Problem to work on: A single number is the answer here: how many lines below include "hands"?

------------------------------------------------------------------------

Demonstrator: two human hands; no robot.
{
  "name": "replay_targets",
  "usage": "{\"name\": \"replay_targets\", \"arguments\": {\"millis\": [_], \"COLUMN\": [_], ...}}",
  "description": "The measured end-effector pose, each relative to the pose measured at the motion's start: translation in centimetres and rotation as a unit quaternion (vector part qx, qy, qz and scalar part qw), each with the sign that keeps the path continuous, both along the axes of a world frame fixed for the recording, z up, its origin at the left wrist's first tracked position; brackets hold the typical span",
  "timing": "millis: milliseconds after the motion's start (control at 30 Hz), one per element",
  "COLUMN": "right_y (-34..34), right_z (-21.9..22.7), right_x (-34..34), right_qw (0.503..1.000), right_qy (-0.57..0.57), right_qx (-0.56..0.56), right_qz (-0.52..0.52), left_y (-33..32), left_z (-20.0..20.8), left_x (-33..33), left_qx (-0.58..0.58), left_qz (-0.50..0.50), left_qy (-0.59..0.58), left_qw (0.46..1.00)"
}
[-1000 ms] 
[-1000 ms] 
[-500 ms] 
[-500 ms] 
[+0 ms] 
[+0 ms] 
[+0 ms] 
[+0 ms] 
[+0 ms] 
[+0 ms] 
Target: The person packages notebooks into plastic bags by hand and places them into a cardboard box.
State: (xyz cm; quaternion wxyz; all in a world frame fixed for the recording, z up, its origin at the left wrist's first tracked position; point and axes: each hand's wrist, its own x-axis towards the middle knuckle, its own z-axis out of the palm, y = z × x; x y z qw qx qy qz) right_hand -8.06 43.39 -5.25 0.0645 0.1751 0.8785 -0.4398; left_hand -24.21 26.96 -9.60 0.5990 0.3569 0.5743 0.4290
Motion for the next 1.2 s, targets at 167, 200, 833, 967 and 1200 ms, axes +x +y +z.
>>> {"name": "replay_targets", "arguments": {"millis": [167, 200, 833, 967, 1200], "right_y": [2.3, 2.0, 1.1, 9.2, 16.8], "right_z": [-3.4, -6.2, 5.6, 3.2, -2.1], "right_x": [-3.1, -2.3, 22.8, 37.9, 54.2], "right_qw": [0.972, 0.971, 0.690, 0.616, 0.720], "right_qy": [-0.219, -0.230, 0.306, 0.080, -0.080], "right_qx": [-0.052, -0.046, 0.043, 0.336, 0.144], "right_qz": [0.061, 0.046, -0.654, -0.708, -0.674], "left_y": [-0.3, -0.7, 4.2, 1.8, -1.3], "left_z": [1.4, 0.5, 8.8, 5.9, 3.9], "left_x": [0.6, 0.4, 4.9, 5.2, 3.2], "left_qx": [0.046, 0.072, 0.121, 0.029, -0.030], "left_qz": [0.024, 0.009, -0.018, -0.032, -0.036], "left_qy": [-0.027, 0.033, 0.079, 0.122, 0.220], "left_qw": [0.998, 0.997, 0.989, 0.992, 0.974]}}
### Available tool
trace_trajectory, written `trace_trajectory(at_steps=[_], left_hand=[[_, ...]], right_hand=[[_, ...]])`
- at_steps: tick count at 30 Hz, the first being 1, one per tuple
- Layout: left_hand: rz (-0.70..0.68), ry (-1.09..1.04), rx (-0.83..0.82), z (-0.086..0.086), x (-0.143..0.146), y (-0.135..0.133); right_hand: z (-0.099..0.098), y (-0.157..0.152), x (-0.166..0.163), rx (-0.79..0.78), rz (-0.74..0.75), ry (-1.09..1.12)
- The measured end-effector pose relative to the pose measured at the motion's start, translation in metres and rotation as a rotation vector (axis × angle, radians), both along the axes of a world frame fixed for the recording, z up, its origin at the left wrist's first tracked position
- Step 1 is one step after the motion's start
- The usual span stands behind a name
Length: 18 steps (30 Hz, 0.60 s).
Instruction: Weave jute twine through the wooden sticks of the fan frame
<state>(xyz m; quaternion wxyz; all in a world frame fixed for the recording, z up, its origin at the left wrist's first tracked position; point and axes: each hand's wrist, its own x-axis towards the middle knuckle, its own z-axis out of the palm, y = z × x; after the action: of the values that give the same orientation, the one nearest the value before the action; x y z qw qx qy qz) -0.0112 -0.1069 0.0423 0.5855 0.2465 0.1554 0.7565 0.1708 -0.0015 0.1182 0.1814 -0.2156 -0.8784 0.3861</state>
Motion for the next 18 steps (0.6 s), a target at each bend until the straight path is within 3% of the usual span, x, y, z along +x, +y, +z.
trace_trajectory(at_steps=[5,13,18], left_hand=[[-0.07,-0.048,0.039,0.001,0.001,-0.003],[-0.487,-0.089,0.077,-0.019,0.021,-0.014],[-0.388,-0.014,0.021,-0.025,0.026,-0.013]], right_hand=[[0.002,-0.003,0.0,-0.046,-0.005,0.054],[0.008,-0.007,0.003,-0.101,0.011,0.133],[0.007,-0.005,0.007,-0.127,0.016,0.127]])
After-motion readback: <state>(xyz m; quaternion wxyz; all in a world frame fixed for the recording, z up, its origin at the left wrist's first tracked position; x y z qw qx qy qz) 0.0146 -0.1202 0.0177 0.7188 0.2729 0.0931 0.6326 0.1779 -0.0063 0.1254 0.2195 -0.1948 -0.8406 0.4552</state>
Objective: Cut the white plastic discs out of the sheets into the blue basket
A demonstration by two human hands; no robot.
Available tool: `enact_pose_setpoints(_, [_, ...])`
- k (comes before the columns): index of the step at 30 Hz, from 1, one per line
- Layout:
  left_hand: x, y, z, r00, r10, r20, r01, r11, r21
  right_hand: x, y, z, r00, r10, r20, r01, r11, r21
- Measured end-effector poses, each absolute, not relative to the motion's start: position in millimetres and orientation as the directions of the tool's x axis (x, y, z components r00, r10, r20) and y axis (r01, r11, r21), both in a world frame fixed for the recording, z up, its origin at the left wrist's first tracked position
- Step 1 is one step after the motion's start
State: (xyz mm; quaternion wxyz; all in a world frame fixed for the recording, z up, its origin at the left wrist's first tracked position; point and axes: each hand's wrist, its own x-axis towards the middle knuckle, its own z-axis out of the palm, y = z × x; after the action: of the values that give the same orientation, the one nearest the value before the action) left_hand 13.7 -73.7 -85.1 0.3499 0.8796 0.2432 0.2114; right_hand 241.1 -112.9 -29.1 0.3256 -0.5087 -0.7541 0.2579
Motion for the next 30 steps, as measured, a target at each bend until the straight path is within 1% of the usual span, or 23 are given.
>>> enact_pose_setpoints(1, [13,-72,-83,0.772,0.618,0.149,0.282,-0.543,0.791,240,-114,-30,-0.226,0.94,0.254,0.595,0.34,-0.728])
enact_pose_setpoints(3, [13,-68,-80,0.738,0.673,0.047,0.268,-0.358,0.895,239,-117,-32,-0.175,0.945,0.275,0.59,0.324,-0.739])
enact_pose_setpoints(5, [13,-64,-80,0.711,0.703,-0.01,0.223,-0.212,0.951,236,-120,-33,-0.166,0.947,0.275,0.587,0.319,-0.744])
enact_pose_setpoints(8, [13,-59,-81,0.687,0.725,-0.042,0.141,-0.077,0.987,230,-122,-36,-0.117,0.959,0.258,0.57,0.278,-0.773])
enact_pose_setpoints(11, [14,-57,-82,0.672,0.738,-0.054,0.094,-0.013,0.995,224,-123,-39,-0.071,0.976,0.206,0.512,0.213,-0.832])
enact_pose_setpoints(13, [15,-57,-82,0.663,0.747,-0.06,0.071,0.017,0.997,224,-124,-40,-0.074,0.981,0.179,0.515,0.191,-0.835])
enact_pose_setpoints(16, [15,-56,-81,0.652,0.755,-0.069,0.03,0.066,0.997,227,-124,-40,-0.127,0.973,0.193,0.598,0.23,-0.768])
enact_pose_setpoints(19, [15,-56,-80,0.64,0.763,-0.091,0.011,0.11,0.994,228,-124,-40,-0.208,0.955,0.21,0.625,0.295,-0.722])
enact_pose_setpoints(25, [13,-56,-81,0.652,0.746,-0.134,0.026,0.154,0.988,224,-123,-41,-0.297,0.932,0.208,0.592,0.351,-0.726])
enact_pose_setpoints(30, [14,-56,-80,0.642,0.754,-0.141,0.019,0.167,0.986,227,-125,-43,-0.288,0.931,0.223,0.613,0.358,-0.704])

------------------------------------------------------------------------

Solution to the problem: 2